There are a few issues to watch out for when designing practice for these scenarios, or the learners may not be successful. They include practicing:

    • In slow motion, which does not reflect the actual speed of the job (for example, if the average call handling time were 300 seconds but the practice took 600 seconds).
    • Only the optimal path or call flow, which leaves out complex or challenging situations.
    • Interacting with customers and using systems separately.

Learning Ecosystem Considerations

It’s also important to consider the organization’s learning ecosystem and what it will — and won’t — support. You can deliver engaging, relevant and effective training in a variety of ways, including eLearning, on-the-job training (OJT), instructor-led-training (ILT), virtual-instructor-led-training (VILT), video and coaching. If your ecosystem doesn’t include a training sandbox for the system environment, doesn’t have performance support capabilities or doesn’t have adequate coaching resources, some modalities will be off the table, while others should be front and center.

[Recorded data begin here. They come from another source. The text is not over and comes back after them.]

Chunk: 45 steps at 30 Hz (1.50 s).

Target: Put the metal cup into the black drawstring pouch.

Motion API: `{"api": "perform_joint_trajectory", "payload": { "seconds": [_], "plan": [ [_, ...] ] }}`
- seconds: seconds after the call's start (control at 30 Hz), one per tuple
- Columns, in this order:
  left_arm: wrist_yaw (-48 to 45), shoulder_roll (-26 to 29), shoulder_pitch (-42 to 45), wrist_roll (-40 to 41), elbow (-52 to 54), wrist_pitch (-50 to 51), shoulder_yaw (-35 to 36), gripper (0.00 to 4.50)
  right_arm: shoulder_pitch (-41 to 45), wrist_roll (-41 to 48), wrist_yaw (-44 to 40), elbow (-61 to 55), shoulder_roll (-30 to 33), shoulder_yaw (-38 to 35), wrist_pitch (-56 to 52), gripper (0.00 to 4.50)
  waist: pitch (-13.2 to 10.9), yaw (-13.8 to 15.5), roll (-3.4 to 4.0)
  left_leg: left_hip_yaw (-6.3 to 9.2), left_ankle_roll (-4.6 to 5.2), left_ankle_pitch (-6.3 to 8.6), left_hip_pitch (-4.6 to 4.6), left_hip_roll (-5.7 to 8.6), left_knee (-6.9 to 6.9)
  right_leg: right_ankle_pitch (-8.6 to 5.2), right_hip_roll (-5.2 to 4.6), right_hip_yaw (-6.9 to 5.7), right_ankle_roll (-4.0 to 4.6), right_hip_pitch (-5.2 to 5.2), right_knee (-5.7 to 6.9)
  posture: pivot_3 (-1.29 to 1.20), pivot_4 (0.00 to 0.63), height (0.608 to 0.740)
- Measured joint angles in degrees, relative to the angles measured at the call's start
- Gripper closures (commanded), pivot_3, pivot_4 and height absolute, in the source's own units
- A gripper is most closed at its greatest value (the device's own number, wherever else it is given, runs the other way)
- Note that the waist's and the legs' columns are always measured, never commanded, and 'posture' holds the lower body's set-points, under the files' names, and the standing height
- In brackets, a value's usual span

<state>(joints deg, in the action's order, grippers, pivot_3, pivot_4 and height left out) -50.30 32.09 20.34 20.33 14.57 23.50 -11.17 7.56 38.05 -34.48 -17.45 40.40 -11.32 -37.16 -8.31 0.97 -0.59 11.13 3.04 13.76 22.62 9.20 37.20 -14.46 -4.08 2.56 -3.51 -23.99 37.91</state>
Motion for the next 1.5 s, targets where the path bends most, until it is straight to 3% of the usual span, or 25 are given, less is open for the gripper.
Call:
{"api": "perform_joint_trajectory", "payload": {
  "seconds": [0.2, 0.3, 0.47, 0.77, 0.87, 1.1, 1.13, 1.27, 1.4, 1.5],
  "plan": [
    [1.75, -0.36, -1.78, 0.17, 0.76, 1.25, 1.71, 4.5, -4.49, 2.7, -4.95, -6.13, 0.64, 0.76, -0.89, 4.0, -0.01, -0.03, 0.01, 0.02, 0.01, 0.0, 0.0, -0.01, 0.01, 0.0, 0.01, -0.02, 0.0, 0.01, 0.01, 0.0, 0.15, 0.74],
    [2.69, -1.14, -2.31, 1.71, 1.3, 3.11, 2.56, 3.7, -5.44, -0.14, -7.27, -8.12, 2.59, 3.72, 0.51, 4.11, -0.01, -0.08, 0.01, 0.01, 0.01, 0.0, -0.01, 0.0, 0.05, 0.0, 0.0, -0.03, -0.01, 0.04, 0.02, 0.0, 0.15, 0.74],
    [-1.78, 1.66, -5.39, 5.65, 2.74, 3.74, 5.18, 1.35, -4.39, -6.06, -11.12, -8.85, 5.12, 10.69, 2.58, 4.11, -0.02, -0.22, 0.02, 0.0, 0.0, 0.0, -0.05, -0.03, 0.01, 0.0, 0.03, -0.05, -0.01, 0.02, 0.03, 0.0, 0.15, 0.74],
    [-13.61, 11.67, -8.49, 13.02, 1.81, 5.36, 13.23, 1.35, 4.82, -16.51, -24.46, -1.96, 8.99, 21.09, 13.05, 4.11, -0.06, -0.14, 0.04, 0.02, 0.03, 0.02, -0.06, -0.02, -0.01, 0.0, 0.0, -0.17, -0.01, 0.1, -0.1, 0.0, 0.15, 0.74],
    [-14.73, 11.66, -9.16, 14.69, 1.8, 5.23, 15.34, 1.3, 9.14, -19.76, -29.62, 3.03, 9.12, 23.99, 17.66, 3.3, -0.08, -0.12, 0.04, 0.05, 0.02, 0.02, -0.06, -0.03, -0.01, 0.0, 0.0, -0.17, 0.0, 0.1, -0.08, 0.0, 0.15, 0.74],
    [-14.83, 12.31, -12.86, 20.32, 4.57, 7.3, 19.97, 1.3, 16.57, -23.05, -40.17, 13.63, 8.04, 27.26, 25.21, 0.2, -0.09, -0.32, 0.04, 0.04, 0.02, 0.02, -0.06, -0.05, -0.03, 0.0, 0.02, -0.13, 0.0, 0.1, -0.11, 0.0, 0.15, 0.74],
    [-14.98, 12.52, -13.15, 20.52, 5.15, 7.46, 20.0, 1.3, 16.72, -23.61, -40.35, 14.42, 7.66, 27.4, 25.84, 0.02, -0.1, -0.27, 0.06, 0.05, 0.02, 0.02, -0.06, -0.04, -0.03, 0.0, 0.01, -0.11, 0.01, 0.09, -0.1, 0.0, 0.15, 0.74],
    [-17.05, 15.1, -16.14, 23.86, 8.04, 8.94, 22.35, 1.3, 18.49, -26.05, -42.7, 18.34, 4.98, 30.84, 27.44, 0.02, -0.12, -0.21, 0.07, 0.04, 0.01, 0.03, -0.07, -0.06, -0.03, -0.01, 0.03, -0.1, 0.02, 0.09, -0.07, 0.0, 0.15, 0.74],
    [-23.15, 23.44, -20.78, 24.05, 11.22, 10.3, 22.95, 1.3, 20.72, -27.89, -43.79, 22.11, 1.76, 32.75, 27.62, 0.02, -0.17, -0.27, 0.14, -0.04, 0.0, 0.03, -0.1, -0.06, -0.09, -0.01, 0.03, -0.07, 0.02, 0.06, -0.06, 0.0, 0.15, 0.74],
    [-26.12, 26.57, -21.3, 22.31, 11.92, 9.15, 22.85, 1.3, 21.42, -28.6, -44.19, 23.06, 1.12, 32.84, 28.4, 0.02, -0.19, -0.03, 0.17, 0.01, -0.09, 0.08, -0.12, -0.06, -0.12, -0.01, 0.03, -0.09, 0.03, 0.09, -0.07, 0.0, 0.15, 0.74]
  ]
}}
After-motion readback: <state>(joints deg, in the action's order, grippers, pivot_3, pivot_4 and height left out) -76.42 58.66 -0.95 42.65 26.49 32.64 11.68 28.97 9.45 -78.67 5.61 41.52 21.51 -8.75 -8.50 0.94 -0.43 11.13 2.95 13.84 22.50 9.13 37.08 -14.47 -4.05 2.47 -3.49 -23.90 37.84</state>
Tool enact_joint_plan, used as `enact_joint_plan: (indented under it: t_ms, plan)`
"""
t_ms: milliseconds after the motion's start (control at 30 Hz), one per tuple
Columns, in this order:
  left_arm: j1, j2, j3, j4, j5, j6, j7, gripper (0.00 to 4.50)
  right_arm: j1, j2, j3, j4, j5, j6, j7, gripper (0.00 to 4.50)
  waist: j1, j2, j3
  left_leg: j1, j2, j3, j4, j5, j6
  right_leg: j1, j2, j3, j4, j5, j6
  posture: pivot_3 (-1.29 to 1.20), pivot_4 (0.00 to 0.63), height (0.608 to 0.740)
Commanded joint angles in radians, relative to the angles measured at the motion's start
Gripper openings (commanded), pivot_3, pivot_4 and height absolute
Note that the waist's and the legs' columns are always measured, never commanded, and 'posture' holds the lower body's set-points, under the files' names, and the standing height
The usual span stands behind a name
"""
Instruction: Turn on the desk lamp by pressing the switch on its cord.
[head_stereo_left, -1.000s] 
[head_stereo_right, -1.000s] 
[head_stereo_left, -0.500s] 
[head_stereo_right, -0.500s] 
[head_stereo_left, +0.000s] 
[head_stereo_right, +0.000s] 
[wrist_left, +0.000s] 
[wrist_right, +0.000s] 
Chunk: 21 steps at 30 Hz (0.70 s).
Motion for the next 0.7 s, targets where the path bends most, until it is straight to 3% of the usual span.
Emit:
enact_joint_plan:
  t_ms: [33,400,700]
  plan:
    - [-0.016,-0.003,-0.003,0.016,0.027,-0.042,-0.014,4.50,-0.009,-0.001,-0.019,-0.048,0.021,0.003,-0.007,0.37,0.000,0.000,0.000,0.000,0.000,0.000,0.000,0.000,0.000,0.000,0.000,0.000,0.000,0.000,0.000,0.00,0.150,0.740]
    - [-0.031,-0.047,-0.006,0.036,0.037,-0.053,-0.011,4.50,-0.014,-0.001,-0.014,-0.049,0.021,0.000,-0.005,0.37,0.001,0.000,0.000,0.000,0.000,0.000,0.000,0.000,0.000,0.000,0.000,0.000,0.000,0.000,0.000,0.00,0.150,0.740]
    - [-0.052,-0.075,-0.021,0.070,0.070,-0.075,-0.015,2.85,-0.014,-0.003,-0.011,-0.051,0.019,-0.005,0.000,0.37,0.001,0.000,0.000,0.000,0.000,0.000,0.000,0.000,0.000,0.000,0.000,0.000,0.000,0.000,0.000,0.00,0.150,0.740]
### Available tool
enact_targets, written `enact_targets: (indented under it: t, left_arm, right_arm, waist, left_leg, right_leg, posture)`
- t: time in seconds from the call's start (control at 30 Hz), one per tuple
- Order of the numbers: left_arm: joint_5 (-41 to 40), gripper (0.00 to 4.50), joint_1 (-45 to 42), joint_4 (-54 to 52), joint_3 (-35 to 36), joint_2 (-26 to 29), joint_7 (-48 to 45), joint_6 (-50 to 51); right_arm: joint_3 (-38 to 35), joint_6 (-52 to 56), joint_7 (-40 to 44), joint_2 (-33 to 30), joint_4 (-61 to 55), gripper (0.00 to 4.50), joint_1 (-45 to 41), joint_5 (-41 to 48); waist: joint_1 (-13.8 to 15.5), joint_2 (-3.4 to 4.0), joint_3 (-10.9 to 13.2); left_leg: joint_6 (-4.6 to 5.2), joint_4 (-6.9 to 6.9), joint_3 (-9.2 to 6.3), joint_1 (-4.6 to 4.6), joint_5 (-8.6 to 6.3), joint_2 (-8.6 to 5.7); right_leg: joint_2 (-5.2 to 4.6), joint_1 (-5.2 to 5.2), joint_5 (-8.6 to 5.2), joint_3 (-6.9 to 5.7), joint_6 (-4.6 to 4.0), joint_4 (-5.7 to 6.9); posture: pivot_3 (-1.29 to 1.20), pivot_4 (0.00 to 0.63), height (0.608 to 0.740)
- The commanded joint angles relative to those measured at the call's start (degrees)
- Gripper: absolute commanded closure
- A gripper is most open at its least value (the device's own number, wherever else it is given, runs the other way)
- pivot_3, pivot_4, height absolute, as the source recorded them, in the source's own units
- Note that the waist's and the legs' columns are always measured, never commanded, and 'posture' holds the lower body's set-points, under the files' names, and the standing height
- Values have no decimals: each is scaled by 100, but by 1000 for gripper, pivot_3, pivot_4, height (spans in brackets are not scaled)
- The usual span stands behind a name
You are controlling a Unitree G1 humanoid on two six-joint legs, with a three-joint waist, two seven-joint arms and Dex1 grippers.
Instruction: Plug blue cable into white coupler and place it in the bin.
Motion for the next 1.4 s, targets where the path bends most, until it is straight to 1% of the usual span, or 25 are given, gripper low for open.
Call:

Finding ways to provide great training often means creatively working with the strengths and weaknesses of the ecosystem. For example, when there isn’t a place for safe practice in the production system, because there’s no sandbox, it may be necessary to use eLearning with practice to simulate scenarios or guided real work that puts a coach shoulder to shoulder with a new agent to step in when necessary and provide real-time feedback.

Research indicates that as AI and other technologies improve and become more prevalent, businesses will be more efficient, and customers will be more satisfied. The goal for training professionals will be to see the positive influence of these evolutions and to marry them with a learning strategy that creates measurable and positive change that drives the business.

When measuring a customer service call center, leaders often look at statistics like key performance indicators (KPIs), time to proficiency, turnover and employee satisfaction. In that light, you can view call center learning strategy as a critical competitive differentiator. There are few levers you move that can have such a profound effect on the customer experience. Improve agent engagement by giving them real-world practice that mirrors what they will have to do when they hit the floor. Practice makes better, if not perfect. By providing your customer service call center agents with engaging and relevant content, “better” is inevitable.